Favela. Somewhere cool and gritty you tell people back home you have been hanging in. A bar in Shoreditch full of hipsters drinking Caipirinhas. A place where 20% of Rio call home.
It is cold as we zoom up the rock, along a winding path, where houses are piled one on one and all the doors are open. We are riding through the clouds, on the back of a motorbike and my rider can feel the keenness of my fear as i squeeze his shoulders terrified with every wet curve of the road.
`No photos` says Daniel - our guide. A top dog from the Flamengo Football team, he greets everyone he sees like an old friend - and his presence is the only guarentee of our safety. Highly regarded and mammothly tattooed, it´s a fable: footballer in the favela. With the gringos. We have just ridden into Rocinha Favela - the biggest in Rio De Janeiro and home to 200,000 people. Cobwebs of wires are jacked into the mains; the electricity companies rarely come up here to disconnect - preferring to take the bill dodgers where they can get them on safer ground.
No one official comes up here unless they are asked to. The Government have made steps to try and ´reclaim´ the favela by force but they never stay. They make arrests, remove some of the dealers, fill the gap they leave and then recede again, unsafe on territory which is absolutely not their own. It is very clear that we are here because we are allowed to be here. Climbing off the bikes i feel unseen eyes on us. `No photos` Daniel says again.
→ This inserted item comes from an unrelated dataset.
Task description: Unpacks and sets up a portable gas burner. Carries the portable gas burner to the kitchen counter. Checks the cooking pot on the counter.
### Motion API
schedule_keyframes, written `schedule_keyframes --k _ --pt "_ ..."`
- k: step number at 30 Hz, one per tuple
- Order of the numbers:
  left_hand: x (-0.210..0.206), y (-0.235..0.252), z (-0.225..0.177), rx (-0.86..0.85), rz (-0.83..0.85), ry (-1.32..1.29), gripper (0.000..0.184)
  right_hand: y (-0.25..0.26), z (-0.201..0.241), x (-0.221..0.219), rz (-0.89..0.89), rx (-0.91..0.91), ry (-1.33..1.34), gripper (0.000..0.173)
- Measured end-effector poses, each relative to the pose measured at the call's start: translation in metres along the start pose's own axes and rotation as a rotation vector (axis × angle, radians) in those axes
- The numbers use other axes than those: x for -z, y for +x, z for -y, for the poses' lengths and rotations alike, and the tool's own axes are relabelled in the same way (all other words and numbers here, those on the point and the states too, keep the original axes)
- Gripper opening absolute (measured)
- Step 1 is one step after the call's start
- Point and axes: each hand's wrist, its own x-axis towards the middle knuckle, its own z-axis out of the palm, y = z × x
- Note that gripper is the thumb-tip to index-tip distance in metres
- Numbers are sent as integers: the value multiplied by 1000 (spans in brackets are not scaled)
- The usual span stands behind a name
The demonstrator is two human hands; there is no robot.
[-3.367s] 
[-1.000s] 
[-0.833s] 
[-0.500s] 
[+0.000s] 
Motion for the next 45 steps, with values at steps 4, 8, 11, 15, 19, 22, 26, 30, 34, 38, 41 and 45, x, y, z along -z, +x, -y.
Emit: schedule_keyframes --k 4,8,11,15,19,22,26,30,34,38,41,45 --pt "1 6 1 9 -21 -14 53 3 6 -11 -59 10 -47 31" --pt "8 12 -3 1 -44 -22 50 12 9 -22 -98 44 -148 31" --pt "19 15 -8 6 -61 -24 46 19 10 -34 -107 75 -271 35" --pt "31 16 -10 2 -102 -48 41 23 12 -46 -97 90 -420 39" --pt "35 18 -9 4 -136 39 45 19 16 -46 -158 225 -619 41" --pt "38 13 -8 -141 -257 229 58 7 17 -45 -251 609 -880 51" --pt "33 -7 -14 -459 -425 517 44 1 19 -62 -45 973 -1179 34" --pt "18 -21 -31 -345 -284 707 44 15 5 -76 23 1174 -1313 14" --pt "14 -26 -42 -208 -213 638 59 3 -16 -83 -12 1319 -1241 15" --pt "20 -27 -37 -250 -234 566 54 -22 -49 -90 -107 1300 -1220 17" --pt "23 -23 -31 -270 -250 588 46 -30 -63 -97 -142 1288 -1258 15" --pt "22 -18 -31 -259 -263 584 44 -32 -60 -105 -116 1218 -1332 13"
We are all conciously making obvious ´non-shop lifter´ gestures. No sudden moves for the cameras or anything else. The truth is the population of the favelas - and the drug dealers who control them - like tourists to come here. They badly need attention and the eyes of the world to be on these places. And, as dangerous as it may be here were i alone, i am struck by how overwhelmingly normal it is. Life goes on.
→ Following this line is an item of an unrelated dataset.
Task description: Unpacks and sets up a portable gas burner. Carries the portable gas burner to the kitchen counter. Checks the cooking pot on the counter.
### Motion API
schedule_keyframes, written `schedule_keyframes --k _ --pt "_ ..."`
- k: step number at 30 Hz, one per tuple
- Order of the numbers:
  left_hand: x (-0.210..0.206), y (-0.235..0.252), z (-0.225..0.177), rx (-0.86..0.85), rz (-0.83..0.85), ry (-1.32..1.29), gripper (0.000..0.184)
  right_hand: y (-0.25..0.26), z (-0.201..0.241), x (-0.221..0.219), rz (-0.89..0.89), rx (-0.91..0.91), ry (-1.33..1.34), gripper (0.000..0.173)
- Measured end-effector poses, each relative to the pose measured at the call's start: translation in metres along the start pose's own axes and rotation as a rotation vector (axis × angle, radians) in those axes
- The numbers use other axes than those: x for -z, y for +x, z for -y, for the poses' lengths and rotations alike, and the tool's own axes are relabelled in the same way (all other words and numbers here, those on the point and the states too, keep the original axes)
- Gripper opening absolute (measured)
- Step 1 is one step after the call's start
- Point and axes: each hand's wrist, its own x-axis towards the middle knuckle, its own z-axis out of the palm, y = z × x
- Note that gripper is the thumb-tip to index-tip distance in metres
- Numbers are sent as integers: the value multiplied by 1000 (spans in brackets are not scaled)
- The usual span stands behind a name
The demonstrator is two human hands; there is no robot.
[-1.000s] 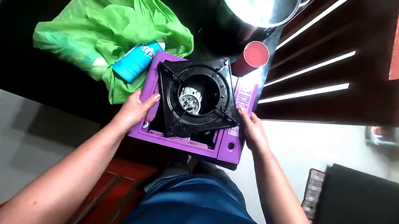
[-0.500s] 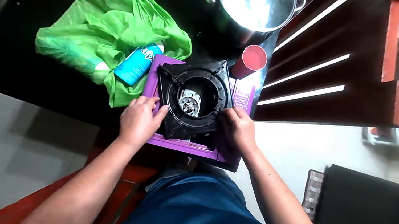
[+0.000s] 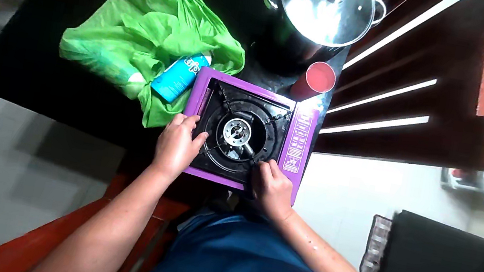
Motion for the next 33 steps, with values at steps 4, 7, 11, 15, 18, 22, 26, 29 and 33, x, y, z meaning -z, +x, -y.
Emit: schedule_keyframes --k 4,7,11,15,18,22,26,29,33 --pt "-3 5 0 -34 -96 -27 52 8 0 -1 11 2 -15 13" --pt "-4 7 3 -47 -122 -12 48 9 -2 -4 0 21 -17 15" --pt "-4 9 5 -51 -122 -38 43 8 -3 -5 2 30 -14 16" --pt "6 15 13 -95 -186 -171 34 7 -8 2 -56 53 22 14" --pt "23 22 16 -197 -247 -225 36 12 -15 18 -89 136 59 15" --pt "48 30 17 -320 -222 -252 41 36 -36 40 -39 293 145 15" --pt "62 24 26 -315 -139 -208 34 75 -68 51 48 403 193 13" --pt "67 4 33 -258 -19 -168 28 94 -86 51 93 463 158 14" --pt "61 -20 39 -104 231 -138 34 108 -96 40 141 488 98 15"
We bump into a chap taking a census. There are political posters littering the alleys. Children scurry to school, we pass open doors, clean houses, made beds, shop fronts, barbers, bakeries. People taking out the trash. There´s a woman getting her eyebrows plucked by her mate as we pass her door, plucked chickens lined up and spread-eagled in a butchers window. I spot a flash of a Rooney shirt under a toothy grin. This is just life in a poor estate. The drug barons are here somewhere but mainly it´s families, kids. The average birth rate here is 5-6 children so contreception and education are what they need.
The houses stretch all the way up the rock face, right on top of the luxury Copacabana hotels and beach-side apartments. Juxtaposition, a satisfying contrast which must irk the powers that be no end. There are no taxes paid by these people. No bills - at least not once you get up the hill. All building is done by the people who live here and it´s completely unregulated, climbing ever higher into the jungle, eating the greenery, landscaping the horizon with overcrowded, buzzing life.
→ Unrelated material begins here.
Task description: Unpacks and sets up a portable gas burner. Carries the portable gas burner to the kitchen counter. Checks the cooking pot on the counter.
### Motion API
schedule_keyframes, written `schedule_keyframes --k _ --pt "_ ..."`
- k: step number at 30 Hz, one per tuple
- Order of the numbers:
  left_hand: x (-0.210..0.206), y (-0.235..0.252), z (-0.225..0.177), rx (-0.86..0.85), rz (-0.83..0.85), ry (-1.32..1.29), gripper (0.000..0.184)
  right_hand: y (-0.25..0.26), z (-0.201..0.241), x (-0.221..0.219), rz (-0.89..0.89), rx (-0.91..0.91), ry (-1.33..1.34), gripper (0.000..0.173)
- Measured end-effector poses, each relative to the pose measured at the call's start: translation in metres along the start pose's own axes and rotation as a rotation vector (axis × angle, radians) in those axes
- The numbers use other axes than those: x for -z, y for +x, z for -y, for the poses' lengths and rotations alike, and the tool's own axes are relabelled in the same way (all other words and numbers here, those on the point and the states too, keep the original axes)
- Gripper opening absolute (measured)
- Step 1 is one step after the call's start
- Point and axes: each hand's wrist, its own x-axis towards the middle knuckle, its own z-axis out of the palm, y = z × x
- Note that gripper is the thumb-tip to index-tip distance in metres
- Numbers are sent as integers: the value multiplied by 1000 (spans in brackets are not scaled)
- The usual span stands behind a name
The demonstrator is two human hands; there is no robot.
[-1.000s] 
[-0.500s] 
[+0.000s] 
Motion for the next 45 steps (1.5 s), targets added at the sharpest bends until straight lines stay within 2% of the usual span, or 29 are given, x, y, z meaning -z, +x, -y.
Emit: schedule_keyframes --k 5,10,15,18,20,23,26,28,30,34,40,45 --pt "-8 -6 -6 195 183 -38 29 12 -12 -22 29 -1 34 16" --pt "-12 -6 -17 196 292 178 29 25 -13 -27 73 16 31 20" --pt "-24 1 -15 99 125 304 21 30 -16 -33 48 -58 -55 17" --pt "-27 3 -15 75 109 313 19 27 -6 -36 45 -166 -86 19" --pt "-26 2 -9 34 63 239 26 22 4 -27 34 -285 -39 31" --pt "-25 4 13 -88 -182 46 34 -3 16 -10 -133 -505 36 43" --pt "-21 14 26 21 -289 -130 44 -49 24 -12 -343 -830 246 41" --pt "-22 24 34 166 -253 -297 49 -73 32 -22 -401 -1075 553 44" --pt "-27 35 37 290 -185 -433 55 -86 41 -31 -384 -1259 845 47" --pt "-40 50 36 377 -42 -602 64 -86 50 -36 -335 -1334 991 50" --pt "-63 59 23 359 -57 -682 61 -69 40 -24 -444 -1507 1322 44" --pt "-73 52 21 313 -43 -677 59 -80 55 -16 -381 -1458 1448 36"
The Gov are talking about building a wall around this favela to stop the spread. You can see why they think it´s a good idea. Soon, the rock will be just a favela.
A month ago there was a shoot out at a hotel. Nine dealers - including the top guy - a 34 year old called Nam (what must his life be like?????) were ambushed on their way back from a party and took some hostages in a hotel. People died. The dealers fled back to the warren. They make millions and millions but must live their lives in these places, always hiding, buying guns, protecting themselves. ANOTHER WORLD. The people in charge here are one of three gangs in Rio - Amigos Des Amigos - Friends of Friends.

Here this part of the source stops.